## [Task prompt]
Search the entries below for the line containing "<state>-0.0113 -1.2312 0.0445"; from there to the end, return every line exactly and add nothing.

---------- Supplied material

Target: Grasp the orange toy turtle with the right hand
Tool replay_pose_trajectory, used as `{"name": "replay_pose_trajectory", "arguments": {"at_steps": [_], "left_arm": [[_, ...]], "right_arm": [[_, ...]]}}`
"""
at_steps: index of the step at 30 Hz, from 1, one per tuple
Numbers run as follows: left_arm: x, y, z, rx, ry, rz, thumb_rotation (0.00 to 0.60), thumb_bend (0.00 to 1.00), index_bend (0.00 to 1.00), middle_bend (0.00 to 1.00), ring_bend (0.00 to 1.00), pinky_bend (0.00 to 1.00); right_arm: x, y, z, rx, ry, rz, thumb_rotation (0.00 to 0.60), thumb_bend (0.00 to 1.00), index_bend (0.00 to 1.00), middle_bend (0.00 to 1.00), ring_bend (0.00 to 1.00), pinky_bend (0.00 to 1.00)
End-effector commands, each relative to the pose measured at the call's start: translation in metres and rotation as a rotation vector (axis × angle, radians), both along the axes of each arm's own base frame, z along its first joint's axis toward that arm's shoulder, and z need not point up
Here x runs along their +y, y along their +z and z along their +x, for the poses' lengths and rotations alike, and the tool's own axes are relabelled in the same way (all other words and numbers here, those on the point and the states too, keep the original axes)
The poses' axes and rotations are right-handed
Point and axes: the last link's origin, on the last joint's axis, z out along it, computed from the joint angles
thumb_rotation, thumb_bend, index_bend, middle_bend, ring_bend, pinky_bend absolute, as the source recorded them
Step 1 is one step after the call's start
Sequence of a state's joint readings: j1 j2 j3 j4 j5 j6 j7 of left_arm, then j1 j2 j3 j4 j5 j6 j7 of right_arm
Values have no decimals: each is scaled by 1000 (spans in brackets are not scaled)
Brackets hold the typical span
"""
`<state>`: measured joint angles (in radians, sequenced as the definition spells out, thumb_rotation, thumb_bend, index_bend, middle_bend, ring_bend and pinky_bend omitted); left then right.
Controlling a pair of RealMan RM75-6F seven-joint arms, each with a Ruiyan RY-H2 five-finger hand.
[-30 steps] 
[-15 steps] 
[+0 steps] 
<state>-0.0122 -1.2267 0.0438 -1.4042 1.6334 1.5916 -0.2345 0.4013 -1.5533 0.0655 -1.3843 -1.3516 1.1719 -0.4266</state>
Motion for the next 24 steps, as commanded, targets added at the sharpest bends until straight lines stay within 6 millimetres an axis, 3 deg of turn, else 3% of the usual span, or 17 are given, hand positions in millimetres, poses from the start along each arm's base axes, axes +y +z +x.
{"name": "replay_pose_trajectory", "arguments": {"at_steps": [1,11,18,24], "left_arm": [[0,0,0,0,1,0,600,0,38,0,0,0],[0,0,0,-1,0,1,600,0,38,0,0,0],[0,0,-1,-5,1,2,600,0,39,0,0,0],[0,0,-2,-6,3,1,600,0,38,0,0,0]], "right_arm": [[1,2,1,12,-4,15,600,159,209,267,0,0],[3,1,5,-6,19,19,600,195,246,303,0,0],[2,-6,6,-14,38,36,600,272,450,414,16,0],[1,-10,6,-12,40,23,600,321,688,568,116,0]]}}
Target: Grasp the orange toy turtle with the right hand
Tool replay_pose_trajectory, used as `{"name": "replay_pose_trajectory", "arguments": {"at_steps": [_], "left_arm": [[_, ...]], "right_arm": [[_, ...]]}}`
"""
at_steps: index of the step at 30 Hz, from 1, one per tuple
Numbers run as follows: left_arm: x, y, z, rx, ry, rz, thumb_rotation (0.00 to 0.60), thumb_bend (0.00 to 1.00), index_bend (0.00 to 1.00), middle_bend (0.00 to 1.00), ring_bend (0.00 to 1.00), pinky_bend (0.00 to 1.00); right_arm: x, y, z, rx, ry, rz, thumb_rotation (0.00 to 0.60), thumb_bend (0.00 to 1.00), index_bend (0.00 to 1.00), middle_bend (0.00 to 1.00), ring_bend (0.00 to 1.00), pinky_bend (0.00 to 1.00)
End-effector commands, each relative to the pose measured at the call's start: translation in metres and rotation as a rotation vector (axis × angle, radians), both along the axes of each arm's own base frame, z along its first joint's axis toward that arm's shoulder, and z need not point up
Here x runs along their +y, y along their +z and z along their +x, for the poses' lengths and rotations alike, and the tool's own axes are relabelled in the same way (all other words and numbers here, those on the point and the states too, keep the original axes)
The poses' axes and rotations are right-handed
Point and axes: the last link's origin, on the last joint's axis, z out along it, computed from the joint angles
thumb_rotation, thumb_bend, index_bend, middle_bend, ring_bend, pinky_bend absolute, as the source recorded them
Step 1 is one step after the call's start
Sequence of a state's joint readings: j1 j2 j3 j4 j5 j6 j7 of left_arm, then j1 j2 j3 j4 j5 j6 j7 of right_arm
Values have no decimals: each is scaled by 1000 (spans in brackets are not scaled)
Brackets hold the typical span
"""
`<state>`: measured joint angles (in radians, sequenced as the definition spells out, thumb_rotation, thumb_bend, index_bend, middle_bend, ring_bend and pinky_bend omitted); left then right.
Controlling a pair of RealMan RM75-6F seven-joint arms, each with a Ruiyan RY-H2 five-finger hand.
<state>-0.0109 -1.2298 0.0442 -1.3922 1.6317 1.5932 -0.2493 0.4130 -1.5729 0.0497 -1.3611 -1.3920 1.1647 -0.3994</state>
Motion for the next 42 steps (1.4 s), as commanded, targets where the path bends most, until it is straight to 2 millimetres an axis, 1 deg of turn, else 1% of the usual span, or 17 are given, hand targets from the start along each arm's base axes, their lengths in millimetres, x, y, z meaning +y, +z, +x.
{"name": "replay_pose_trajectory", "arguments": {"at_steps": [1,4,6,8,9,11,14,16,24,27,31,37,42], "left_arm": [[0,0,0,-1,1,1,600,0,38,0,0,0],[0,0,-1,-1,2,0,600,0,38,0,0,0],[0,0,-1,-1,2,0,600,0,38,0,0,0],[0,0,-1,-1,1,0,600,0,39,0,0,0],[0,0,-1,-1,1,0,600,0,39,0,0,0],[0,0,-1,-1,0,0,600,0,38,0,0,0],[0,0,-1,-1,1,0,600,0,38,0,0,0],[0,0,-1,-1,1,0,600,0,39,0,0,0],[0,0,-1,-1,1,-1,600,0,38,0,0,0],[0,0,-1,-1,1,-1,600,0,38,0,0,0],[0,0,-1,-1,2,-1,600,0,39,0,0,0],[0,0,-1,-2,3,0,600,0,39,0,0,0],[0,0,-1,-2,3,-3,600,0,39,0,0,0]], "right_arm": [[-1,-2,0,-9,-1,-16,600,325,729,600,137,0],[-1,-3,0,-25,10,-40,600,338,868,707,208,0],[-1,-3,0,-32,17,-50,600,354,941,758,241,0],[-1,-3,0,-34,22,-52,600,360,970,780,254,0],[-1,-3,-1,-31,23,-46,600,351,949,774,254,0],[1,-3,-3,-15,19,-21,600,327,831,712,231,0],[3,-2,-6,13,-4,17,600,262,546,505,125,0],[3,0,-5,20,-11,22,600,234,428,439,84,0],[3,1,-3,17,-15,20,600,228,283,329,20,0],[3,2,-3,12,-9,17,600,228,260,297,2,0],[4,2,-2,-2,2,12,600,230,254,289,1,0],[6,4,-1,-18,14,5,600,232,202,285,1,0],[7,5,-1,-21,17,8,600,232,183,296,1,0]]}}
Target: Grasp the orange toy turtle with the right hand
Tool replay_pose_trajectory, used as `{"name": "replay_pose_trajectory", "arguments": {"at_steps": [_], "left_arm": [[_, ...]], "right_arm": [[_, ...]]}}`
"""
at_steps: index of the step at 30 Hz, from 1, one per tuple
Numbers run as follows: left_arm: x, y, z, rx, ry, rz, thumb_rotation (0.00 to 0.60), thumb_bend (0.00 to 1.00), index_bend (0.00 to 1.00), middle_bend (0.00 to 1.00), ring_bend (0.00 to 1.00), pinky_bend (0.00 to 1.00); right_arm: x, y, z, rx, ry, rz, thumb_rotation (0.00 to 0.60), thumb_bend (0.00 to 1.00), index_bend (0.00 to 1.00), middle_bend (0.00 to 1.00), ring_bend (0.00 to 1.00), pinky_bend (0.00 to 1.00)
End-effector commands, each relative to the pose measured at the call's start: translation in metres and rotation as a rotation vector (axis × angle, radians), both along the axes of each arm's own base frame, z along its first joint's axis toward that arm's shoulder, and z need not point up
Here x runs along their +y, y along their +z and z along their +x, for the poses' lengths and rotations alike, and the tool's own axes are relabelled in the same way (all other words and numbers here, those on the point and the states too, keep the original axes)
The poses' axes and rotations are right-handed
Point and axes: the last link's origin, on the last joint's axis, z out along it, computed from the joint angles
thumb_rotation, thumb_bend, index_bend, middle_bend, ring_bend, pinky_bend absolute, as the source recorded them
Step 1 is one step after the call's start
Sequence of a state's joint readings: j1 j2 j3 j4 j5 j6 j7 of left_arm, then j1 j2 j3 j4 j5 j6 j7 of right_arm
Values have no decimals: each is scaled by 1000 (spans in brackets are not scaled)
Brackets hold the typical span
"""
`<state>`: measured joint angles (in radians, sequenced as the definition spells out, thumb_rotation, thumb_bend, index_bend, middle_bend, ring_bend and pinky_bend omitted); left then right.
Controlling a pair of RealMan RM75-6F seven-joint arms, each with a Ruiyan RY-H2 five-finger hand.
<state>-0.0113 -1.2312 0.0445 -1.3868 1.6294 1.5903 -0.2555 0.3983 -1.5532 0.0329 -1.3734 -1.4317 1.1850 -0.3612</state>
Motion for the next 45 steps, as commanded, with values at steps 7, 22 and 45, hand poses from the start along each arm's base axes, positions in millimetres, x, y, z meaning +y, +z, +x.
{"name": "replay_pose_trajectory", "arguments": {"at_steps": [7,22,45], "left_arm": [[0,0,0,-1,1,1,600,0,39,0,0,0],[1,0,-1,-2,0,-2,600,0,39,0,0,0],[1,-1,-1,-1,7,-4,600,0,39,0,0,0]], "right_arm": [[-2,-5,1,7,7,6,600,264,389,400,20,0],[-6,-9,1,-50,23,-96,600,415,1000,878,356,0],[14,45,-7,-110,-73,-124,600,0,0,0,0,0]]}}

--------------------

## [Final answer]
<state>-0.0113 -1.2312 0.0445 -1.3868 1.6294 1.5903 -0.2555 0.3983 -1.5532 0.0329 -1.3734 -1.4317 1.1850 -0.3612</state>
Motion for the next 45 steps, as commanded, with values at steps 7, 22 and 45, hand poses from the start along each arm's base axes, positions in millimetres, x, y, z meaning +y, +z, +x.
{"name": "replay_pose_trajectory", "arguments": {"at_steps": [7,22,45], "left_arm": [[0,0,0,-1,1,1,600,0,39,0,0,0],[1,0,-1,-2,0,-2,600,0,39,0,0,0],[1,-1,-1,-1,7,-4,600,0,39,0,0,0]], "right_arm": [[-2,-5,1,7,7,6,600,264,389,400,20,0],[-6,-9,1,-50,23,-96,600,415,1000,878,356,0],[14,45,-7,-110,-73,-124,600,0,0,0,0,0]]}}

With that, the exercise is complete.